In mid-2021 The Waste Bylaw will be updated to include the ICI regulation based on the phased approach outlined below. The exact start dates will be finalized in that report.
|Year 1||Recycling||Education and assistance with early compliance|
|Year 2||Recycling||Enforcement begins|
|Year 2||Organics||Education and assistance with early compliance|
|Year 3||Organics||Enforcement begins|
Engagement with Businesses and Organizations
As part of the YXE Talks Trash engagement series, City Administration engaged with 870 participants from businesses and organizations through workshops, online surveys, and face-to-face meetings to develop this approach. The engagement results and subsequent recommendations were presented to City Council in January 2020.
Why do we need this?
- Saskatoon’s businesses and organizations generate 68% of all garbage. 169,000 tonnes of waste go to Saskatoon and area landfills each year.
- 24% (23,900 tonnes) of garbage accepted by the City’s landfill in 2016 were from businesses and organizations. The remaining 145,100 tonnes of garbage were sent to privately operated landfills.
- 60% of this waste could be diverted from landfills. The highest diversion opportunities are: organic materials, recyclables, and construction and demolition waste.
- Businesses and organizations believe waste is the most important environmental issue. Main concerns include availability of recycling and too much garbage being sent to the landfill.
- Waste from businesses and organizations is managed differently. Private haulers collect waste from most businesses and organizations. Requirements for recycling and organics are unlikely to change who collects waste.
What can businesses and organizations do to help?
Creating an action plan using multiple strategies is the best way for businesses to reduce waste outputs. Below are five recommendations to assist you with increasing waste diversion rates in Saskatoon:
- Complete a Waste Audit
- Conducting an audit of your recycling, garbage, and/or organics, is a great tactic to help your business better understand waste habits and how to better manage it. This information will aid in sustainable improvements and efficiency.
- Standardize Waste Receptacles and Signage
- Consistency is key to keeping waste in its right place. Begin by standardizing recycling receptacles; keeping them all the same shape and colour within the organization. If you are required to make changes to the waste program on what is and is not accepted, ensure that users are informed and signage is updated and consistent.

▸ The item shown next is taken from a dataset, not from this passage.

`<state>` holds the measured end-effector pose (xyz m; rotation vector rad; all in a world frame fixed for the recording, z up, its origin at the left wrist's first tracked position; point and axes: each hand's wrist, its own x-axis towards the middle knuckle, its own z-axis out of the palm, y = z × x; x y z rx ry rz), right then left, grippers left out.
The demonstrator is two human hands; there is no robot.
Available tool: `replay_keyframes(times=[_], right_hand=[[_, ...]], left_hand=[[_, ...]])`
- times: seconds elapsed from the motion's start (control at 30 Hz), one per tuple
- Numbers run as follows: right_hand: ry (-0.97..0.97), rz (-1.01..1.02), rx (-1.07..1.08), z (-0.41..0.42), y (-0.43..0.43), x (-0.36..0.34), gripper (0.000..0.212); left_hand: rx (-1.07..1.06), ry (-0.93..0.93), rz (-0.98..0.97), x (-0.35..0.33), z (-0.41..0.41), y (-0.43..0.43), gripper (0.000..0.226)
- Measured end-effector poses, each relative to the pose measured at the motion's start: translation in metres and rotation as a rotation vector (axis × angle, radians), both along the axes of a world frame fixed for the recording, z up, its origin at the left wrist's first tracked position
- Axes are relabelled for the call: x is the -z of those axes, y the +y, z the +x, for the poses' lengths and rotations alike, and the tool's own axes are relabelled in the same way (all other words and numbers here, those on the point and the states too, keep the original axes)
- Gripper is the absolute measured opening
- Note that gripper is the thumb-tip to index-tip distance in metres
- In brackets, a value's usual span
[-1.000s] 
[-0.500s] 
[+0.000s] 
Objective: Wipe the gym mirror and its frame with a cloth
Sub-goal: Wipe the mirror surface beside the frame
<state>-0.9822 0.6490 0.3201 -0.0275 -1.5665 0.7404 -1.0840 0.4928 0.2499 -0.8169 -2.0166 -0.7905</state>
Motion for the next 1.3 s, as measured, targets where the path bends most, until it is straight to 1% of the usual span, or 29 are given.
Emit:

- Focus on Efficiency with Set Goal
- Create logistics plans within your company that focus on efficiently reducing waste. Make changes that will benefit your company like creating a sustainability or procurement policy or implementing organics collection in your lunch areas. For accountability, set goals and report achievements.
- Reduce Waste Outputs
- The best approach to actively increasing waste diversion rates is following the first of the 3 R’s—Reduce. Focus should be placed on the purchases that are made in the supply stream before they enter your business. Investigate low-waste or alternative packaging options for consumables. Remember to reduce, then reuse, before you consider recycling.
- Read, Listen, & Share
- The recycling waste stream is dependent upon global markets and is prone to changes; affecting what is and is not accepted in our waste streams. Keep informed by frequently searching for reputable education sources and communicating with local waste specialists if you have questions. Don’t forget to share newly learned information with your colleagues.